*Work instruction*
The material below must be output exactly, line for line.

*Supplied data*

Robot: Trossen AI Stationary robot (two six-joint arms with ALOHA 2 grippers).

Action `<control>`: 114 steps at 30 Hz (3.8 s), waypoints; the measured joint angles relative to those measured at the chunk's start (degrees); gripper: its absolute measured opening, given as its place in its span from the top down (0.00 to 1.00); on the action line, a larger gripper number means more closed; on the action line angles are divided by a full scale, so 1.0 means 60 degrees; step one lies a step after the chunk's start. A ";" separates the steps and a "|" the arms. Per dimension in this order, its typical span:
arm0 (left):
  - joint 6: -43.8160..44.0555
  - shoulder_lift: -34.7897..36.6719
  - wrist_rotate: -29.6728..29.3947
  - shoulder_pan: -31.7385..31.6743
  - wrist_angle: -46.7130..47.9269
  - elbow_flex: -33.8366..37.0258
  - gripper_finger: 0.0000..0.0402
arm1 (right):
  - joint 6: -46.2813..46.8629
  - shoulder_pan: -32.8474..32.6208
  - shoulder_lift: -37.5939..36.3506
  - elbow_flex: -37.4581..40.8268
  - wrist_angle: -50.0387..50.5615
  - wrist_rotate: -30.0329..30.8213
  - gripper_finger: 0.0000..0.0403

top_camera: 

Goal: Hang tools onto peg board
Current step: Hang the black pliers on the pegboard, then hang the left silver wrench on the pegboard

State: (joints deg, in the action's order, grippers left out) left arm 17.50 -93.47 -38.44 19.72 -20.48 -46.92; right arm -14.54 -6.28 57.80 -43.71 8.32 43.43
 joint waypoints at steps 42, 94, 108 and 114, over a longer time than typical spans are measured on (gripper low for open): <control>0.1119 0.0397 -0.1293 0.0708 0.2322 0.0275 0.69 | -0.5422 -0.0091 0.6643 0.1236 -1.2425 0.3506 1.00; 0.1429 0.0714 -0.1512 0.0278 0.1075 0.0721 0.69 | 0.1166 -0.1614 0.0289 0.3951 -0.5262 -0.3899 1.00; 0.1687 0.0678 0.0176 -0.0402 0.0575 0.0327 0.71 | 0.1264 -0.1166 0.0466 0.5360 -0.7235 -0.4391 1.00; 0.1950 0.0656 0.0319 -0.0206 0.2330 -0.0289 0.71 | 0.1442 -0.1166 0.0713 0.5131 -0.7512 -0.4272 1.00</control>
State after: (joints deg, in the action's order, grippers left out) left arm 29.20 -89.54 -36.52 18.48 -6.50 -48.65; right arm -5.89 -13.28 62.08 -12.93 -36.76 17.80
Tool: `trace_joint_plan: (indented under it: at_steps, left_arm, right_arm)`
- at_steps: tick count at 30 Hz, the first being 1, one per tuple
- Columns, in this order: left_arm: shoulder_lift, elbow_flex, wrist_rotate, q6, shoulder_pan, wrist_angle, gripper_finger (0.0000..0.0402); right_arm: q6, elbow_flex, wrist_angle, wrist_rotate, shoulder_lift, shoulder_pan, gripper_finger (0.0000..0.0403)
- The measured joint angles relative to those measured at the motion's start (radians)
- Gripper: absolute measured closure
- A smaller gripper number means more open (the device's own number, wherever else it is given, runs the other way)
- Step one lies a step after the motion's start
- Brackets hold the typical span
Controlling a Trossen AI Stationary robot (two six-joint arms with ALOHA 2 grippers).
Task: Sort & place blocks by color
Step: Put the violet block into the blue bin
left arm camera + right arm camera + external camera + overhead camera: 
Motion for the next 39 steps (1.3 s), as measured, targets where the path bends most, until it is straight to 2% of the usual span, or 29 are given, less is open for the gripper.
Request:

*Task output*
Robot: Trossen AI Stationary robot (two six-joint arms with ALOHA 2 grippers).

Action `<control>`: 114 steps at 30 Hz (3.8 s), waypoints; the measured joint angles relative to those measured at the chunk's start (degrees); gripper: its absolute measured opening, given as its place in its span from the top down (0.00 to 1.00); on the action line, a larger gripper number means more closed; on the action line angles are divided by a full scale, so 1.0 means 60 degrees; step one lies a step after the chunk's start. A ";" separates the steps and a "|" the arms. Per dimension in this order, its typical span:
arm0 (left):
  - joint 6: -43.8160..44.0555
  - shoulder_lift: -34.7897..36.6719
  - wrist_rotate: -29.6728..29.3947
  - shoulder_pan: -31.7385..31.6743
  - wrist_angle: -46.7130..47.9269
  - elbow_flex: -33.8366..37.0258
  - gripper_finger: 0.0000..0.0402
arm1 (right):
  - joint 6: -46.2813..46.8629
  - shoulder_pan: -32.8474..32.6208
  - shoulder_lift: -37.5939..36.3506
  - elbow_flex: -37.4581..40.8268
  - wrist_angle: -50.0387..50.5615
  - wrist_rotate: -30.0329..30.8213
  - gripper_finger: 0.0000..0.0403

top_camera: 

Goal: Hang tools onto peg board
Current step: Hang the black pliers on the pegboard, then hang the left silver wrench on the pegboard

State: (joints deg, in the action's order, grippers left out) left arm 17.50 -93.47 -38.44 19.72 -20.48 -46.92; right arm -14.54 -6.28 57.80 -43.71 8.32 43.43
 joint waypoints at steps 42, 94, 108 and 114, over a longer time than typical spans are measured on (gripper low for open): <control>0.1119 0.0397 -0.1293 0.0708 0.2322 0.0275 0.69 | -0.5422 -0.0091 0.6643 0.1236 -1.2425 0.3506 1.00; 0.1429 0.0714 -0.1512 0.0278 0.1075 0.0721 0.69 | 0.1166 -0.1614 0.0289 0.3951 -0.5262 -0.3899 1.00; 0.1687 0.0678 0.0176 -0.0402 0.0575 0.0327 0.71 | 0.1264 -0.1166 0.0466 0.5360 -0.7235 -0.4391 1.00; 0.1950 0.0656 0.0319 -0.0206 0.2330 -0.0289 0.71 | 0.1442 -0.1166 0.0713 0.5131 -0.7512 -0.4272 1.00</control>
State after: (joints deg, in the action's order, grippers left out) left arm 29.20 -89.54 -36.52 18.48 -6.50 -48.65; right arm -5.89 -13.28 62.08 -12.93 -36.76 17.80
Tool: `trace_joint_plan: (indented under it: at_steps, left_arm, right_arm)`
- at_steps: tick count at 30 Hz, the first being 1, one per tuple
- Columns, in this order: left_arm: shoulder_lift, elbow_flex, wrist_rotate, q6, shoulder_pan, wrist_angle, gripper_finger (0.0000..0.0402); right_arm: q6, elbow_flex, wrist_angle, wrist_rotate, shoulder_lift, shoulder_pan, gripper_finger (0.0000..0.0403)
- The measured joint angles relative to those measured at the motion's start (radians)
- Gripper: absolute measured closure
- A smaller gripper number means more open (the device's own number, wherever else it is given, runs the other way)
- Step one lies a step after the motion's start
- Brackets hold the typical span
Controlling a Trossen AI Stationary robot (two six-joint arms with ALOHA 2 grippers).
Task: Sort & place blocks by color
Step: Put the violet block into the blue bin
left arm camera + right arm camera + external camera + overhead camera: 
Motion for the next 39 steps (1.3 s), as measured, targets where the path bends most, until it is straight to 2% of the usual span, or 29 are given, less is open for the gripper.
Request:

The required answer is now complete.